And it sort of rails against the idea of, it’s not person, it’s just business. Because I think it’s the other way around. I think we do pretend that being professional means to cut off all your emotions and just be very formal and all those things. But when I speak to people, particularly my coachees, all of the problems they’re having, all my coachees this week have had people problems.
There’s no one really struggling with structural stuff. It’s all like really messy people stuff with different colleagues that they’re working with. And that’s a real strain. And so I think a lot of the stuff we’re doing when we’re working on things that involve organizational change. Push people into really uncomfortable space, which is incidentally what we’re also doing to our students, right?

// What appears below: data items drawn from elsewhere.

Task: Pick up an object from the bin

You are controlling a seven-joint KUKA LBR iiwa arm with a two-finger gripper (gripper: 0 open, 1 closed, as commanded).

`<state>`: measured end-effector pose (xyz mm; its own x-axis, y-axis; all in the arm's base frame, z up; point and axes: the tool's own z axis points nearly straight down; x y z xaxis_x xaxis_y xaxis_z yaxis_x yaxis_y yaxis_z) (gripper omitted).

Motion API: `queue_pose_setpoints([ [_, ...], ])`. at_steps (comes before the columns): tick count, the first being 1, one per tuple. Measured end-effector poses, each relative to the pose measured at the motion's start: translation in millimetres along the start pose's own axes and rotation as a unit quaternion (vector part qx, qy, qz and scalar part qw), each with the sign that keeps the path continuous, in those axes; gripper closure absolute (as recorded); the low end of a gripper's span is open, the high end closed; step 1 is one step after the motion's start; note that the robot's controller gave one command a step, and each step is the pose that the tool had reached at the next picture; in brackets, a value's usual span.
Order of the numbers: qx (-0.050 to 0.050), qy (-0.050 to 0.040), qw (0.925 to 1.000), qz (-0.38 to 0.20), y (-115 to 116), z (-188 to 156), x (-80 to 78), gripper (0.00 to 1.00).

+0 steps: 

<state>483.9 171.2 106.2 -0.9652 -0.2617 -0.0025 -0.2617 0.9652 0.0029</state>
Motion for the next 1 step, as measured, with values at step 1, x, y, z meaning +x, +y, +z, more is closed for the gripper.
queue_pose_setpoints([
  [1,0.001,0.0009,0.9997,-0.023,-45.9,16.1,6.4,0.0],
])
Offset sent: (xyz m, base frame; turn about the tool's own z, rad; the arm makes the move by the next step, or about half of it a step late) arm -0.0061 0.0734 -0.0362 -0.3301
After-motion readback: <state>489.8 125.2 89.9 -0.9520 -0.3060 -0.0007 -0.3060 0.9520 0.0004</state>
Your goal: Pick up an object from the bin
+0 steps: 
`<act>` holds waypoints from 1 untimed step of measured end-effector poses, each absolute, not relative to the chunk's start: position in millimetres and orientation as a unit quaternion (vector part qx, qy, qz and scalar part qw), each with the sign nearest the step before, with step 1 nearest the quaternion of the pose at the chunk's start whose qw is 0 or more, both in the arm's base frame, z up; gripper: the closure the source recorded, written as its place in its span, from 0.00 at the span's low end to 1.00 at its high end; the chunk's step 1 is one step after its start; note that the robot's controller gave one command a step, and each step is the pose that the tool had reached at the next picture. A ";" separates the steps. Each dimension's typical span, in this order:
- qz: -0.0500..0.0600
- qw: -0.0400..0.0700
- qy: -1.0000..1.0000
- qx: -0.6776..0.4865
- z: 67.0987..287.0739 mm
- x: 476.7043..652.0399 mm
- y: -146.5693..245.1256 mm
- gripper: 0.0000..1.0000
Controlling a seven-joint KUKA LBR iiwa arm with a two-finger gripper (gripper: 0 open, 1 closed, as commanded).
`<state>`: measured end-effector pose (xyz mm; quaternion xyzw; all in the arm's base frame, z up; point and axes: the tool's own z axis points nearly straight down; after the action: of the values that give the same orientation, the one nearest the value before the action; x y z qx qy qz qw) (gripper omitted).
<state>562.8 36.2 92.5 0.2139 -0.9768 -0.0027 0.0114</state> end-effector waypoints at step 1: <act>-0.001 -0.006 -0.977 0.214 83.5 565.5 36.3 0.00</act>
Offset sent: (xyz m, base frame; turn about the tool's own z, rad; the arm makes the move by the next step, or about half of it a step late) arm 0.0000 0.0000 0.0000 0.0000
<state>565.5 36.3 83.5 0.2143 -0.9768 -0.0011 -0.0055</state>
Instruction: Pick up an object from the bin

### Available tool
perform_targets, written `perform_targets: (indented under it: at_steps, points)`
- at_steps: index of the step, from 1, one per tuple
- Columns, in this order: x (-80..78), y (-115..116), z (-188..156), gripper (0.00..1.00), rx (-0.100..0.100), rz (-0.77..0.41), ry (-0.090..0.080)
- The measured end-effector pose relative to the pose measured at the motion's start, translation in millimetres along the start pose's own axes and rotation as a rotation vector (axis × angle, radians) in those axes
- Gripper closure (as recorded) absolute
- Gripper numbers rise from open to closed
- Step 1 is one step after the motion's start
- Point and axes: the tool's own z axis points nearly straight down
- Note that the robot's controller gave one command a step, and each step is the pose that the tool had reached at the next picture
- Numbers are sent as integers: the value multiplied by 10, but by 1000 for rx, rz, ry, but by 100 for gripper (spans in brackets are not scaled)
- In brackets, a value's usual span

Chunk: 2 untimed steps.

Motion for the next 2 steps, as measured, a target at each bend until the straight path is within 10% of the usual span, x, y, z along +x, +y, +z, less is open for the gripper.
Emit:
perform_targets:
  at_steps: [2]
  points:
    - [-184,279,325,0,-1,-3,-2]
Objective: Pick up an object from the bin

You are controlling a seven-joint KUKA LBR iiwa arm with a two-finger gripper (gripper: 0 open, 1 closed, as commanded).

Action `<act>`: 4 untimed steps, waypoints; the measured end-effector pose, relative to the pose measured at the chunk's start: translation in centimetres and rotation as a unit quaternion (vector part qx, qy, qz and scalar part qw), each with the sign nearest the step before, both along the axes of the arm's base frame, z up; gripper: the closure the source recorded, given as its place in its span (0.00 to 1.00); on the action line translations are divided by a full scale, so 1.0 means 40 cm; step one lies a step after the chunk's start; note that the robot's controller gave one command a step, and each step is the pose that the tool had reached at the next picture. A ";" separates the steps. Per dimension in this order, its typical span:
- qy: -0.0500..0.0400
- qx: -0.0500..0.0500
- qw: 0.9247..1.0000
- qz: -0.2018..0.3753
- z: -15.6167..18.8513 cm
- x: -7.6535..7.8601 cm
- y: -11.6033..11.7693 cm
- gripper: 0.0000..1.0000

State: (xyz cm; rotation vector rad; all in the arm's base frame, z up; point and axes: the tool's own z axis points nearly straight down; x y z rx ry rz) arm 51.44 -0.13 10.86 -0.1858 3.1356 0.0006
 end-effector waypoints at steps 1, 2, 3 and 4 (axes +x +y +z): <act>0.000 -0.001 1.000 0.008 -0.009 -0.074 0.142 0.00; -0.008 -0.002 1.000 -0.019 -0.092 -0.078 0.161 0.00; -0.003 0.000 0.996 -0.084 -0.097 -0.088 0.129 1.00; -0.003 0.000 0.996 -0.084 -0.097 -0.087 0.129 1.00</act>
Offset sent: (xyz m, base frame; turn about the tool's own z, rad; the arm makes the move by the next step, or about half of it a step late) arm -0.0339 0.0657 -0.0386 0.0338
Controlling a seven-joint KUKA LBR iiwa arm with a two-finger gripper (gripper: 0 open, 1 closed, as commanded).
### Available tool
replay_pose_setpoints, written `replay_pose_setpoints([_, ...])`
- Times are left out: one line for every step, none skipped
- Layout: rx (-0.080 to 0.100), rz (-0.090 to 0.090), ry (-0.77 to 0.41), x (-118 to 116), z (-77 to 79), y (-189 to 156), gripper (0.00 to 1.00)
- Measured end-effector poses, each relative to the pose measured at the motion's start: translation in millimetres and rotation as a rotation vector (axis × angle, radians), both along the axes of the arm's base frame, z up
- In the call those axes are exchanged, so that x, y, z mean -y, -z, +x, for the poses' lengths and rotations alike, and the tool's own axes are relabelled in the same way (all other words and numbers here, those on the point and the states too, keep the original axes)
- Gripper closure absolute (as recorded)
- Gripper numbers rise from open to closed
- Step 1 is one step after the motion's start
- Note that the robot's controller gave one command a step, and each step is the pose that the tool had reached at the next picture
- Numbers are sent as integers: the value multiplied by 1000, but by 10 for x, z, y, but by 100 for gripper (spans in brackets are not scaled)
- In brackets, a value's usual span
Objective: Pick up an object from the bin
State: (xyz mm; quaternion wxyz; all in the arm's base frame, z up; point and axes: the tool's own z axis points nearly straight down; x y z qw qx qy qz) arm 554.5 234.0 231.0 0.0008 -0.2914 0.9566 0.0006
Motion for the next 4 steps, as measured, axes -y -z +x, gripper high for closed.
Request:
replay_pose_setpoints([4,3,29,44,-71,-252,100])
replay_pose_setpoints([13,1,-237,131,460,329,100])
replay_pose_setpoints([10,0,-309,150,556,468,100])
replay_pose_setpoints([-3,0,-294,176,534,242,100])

As you learn, you get pushed into an uncomfortable space, hopefully safe space, but still it’s uncomfortable, it’s unfamiliar. if you don’t recognize the human aspect of what’s going on there and what that does to people, it can be really problematic. You can often never really achieve what you’re trying to achieve.
Summary
Thanks
Daniele: so much, Andy. I think there was a lot of valuable, tiny tips in there. Definitely the aspect of recognizing the aspect of also seeing the opportunity in here for change and also remembering that this is all personal and that the emotions have a place in all of this.
So as this new academic year is starting, I’m super excited that we both get the chance to play, and discover these new students and continue our journey with the older students that know all of it and, have reinvented themselves for this new year.
Andy: I’m looking forward to it.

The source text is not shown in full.